COND_ELIM_CONV : term -> thm

SYNOPSIS

Conversion to eliminate one free conditional subterm.

DESCRIPTION

When applied to a term `....(if p then x else y)...` containing a free conditional subterm, COND_ELIM_CONV returns a theorem asserting its equivalence to a term with the conditional eliminated:

  |- ....(if p then x else y).... <=>
     (p ==> ....x....) /\ (~p ==> ....y....)

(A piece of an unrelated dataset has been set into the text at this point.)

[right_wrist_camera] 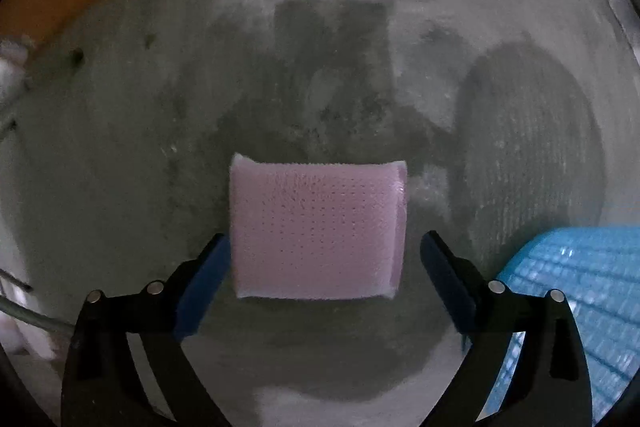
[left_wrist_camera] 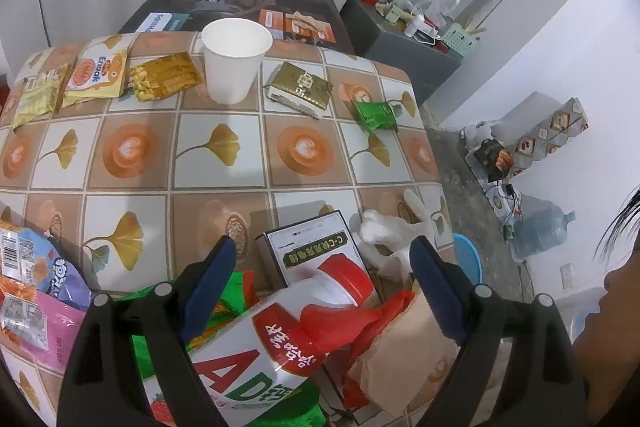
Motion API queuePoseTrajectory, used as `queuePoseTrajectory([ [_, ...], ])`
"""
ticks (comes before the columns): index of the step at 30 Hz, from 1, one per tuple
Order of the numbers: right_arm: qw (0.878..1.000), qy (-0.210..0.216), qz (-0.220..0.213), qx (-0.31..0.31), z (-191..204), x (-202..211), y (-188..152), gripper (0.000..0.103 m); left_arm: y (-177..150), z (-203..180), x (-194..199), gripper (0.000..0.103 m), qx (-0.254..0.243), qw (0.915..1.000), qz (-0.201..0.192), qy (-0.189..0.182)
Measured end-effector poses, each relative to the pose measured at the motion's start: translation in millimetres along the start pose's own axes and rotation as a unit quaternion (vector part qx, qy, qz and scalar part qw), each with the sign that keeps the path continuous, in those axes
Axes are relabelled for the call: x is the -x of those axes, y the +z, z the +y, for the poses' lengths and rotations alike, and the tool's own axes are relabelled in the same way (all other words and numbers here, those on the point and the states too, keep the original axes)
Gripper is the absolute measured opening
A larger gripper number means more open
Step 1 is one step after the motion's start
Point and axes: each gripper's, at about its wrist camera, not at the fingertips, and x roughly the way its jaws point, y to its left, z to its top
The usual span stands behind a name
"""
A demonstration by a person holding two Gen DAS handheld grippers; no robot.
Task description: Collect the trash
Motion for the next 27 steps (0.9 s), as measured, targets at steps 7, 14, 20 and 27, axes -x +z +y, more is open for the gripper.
queuePoseTrajectory([
  [7, 0.999, 0.023, 0.030, -0.021, 13, -30, 20, 0.096, 0, -1, -1, 0.086, -0.001, 1.0000, 0.001, 0.004],
  [14, 0.999, 0.033, 0.021, -0.036, 3, -25, 23, 0.089, -2, -1, 2, 0.086, 0.000, 1.0000, -0.002, -0.002],
  [20, 0.998, 0.031, -0.023, -0.057, 1, 18, 9, 0.087, -8, 2, 15, 0.086, 0.002, 0.9999, -0.010, -0.003],
  [27, 0.961, 0.147, -0.208, -0.110, 0, 209, -49, 0.087, -18, 3, 33, 0.086, 0.005, 0.9995, -0.027, -0.016],
])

If the term contains many free conditional subterms, a topmost one will be used.

FAILURE CONDITIONS

Fails if there are no free conditional subterms.

EXAMPLE

We can prove the little equivalence noted by Dijkstra in EWD1176 automatically:

  # REAL_ARITH `!a b:real. a + b >= max a b <=> a >= &0 /\ b >= &0`;;
  val it : thm = |- !a b. a + b >= max a b <=> a >= &0 /\ b >= &0

However, if our automated tools were unfamiliar with max, we might expand its definition (theorem real_max) and then eliminate the resulting conditional by COND_ELIM_CONV:

  # COND_ELIM_CONV `a + b >= (if a <= b then b else a) <=> a >= &0 /\ b >= &0`;;
  val it : thm =
    |- (a + b >= (if a <= b then b else a) <=> a >= &0 /\ b >= &0) <=>
       (a <= b ==> (a + b >= b <=> a >= &0 /\ b >= &0)) /\
       (~(a <= b) ==> (a + b >= a <=> a >= &0 /\ b >= &0))

USES

Eliminating conditionals as a prelude to other automated proof steps that are not equipped to handle them.

COMMENTS

Note that logically it should only be necessary for p to be free in the whole term, not the two branches x and y. However, as an artifact of the current implementation, we need them to be free too. The more sophisticated CONDS_ELIM_CONV handles this better.

SEE ALSO

COND_CASES_TAC, CONDS_ELIM_CONV.